Nector's favorite book is Moby Dick, and he often quotes its famous first line, "Call me Ishmael," to himself. Somewhat like Ishmael, who escapes from the aggression of a whale, Nector sees himself as having escaped from the rich lady's picture. Water imagery abounds: "The river wasn't done with me yet. I floated through the calm sweet spots, but somewhere the river branched." Water has become a symbol of Nector's life.
Seventeen years of Nector's life then pass quickly, and Erdrich once more describes Nector's existence with water imagery: "What they call a lot of water under the bridge. Maybe it was rapids, a swirl that carried me so swift that I could not look to either side but had to keep my eyes trained on what was coming... And then it was like the river pooled... What I saw was time passing, each minute collecting behind me before I had squeezed from it any life... Time was rushing around me like water around a big wet rock. The only difference is, I was not so durable as stones. Very quickly I would be smoothed away." In this long inner monologue, Nector presents himself as a soft stone being eroded by the waters of time. He suddenly realizes that he has been carried through rapids for years without appreciating everything around him, and when he looks up "there was less of me." Time, symbolized by water, has already begun to erode him. This realization motivates him to get back in touch with Lulu before it's too late.

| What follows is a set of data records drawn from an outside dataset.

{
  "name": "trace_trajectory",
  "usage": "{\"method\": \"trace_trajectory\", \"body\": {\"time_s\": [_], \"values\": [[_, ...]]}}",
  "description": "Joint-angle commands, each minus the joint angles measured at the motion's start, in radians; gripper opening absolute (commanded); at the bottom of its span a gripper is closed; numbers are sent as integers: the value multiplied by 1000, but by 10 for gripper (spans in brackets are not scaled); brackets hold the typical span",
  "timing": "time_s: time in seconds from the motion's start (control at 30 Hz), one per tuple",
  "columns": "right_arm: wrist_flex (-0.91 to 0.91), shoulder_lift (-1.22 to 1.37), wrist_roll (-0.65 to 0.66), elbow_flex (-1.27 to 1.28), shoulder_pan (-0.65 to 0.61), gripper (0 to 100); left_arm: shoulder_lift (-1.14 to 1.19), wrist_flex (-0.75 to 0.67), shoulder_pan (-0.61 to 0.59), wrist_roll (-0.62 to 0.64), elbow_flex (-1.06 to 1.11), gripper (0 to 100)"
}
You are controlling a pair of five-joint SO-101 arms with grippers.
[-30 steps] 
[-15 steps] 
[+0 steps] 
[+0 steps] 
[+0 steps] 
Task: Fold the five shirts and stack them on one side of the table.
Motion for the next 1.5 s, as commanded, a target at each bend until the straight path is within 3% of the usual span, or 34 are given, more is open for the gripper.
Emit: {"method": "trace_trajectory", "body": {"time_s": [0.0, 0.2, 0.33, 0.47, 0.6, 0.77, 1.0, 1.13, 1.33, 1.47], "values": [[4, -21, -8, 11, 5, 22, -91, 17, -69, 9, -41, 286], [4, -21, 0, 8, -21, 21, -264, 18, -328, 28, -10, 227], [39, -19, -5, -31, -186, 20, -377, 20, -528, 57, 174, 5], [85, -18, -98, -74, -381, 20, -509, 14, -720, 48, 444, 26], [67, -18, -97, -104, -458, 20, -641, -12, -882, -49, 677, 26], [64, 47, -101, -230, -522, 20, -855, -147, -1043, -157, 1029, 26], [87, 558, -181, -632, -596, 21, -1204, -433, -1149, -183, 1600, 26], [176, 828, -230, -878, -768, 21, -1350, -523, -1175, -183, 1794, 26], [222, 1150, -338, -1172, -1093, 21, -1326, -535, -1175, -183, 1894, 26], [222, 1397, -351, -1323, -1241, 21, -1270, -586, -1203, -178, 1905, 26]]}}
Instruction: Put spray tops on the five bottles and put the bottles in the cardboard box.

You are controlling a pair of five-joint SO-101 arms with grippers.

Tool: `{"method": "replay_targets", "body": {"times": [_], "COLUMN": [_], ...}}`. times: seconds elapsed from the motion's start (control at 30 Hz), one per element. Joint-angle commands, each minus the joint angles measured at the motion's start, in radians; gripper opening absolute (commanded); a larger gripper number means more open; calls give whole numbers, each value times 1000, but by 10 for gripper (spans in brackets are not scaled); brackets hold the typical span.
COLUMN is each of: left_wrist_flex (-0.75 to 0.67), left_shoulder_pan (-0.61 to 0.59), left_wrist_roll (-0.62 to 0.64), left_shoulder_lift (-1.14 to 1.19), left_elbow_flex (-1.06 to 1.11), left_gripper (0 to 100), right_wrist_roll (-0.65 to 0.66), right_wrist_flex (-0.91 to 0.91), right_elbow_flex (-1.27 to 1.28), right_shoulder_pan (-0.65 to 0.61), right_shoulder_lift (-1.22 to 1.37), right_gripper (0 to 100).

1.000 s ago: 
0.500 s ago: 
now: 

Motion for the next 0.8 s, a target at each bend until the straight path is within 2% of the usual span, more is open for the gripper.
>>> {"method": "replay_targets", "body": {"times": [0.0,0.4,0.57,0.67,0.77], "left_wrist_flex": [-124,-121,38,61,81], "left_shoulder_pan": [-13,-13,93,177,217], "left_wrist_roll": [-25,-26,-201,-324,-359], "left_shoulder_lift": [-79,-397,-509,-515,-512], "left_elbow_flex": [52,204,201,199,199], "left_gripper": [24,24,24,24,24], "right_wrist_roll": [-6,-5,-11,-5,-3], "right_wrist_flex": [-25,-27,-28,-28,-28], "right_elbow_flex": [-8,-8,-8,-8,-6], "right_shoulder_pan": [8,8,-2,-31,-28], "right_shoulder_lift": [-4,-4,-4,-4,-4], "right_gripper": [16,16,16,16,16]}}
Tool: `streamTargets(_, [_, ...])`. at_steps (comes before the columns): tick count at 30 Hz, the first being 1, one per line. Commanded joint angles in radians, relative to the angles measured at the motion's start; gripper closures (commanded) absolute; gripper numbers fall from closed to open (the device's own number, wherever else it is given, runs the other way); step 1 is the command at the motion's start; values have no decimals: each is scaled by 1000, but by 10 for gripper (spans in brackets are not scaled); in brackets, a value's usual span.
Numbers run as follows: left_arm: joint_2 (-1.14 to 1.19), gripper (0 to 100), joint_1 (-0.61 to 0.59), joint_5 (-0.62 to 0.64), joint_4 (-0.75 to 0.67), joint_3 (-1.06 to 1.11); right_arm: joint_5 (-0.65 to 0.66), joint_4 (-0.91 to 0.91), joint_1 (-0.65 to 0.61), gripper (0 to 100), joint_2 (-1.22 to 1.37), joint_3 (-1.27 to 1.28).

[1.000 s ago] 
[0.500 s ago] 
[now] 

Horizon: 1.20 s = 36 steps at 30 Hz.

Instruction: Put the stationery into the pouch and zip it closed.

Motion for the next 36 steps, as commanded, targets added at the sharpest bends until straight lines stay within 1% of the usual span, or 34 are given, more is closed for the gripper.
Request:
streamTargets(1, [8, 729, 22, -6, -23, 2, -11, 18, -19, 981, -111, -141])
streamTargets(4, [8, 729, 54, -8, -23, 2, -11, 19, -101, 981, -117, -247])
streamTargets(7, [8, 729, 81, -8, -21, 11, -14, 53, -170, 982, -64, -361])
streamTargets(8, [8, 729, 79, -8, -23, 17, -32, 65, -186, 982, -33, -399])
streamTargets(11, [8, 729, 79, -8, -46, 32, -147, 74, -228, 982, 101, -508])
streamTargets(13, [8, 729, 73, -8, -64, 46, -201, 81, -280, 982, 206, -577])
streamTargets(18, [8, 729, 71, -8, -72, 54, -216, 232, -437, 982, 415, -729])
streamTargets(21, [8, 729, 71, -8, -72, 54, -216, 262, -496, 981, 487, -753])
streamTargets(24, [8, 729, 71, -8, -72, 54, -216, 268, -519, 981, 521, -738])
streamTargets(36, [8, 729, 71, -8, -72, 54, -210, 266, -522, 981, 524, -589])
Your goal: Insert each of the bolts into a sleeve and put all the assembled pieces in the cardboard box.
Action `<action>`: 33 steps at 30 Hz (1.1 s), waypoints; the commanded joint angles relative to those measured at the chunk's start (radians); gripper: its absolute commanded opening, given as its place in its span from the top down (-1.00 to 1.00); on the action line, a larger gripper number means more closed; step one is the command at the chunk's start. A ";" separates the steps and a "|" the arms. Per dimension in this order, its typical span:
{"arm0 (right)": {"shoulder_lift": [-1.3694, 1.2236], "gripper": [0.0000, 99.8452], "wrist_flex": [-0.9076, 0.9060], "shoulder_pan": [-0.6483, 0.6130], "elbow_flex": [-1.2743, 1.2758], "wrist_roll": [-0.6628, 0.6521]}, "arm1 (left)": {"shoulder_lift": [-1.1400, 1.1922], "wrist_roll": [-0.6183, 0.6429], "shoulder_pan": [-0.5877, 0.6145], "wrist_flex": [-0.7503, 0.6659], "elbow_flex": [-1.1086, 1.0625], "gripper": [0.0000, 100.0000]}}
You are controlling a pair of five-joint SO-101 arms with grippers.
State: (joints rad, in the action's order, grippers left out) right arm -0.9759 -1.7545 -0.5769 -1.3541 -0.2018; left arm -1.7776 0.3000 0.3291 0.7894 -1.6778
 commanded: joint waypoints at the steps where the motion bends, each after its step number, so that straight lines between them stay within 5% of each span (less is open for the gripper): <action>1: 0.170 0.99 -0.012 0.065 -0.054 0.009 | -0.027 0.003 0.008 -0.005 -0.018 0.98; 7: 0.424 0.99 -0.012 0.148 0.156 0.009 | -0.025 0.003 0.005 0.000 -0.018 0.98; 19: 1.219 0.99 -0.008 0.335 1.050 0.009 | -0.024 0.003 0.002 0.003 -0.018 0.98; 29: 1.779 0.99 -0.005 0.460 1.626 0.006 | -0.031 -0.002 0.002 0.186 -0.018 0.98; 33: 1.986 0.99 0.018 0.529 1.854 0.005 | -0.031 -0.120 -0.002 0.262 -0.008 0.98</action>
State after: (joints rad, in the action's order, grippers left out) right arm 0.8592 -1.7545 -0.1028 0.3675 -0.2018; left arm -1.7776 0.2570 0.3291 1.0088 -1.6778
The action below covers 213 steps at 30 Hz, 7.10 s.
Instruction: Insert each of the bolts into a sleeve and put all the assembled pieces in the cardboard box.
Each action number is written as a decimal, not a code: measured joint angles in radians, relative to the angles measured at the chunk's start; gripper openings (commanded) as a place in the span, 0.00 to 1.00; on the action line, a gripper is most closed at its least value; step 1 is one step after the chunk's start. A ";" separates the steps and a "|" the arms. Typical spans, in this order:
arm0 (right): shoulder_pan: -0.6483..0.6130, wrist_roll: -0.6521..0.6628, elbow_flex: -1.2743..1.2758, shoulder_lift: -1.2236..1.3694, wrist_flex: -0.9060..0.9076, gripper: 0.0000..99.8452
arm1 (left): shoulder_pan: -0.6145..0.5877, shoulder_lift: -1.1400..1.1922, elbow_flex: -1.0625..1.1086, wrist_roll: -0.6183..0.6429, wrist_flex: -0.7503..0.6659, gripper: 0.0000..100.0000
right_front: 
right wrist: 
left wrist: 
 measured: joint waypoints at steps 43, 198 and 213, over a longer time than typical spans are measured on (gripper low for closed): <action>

Water images also emerge later in the chapter. Lulu and Nector's affair on the sixth night of every week is described in fluid terms: "I was full of sinkholes, shot with rapids. Climbing in her bedroom window, I rose. I was a flood that strained bridges." Here, Erdrich represents Nector's transformation through water imagery. Unlike Marie, who holds Nector down, Lulu "could run with me, unfolding in sheets and snaky waves." Their lives, like currents of powerful water, align.
Despite all these references, literal water only appears once in Nector's narration. When Nector is deciding whether he should leave Lulu, he dives to the bottom of a local lake. He contemplates drowning himself, yet the water buoyantly pushes him back up. At the bottom of the lake are cold and silence, the attributes of a grave. For the first time in the chapter, water means death, not life.
It is fitting, then, that after this rebirth out of water the chapter must end in fire. Much of the story has taken place in the blazing heat of the summer, and Erdrich reminds the reader that, although Nector's mind may be engulfed in cool waters, the real world is prone to conflagration and destruction. At the end of the chapter, Nector accidentally burns Lulu's house down.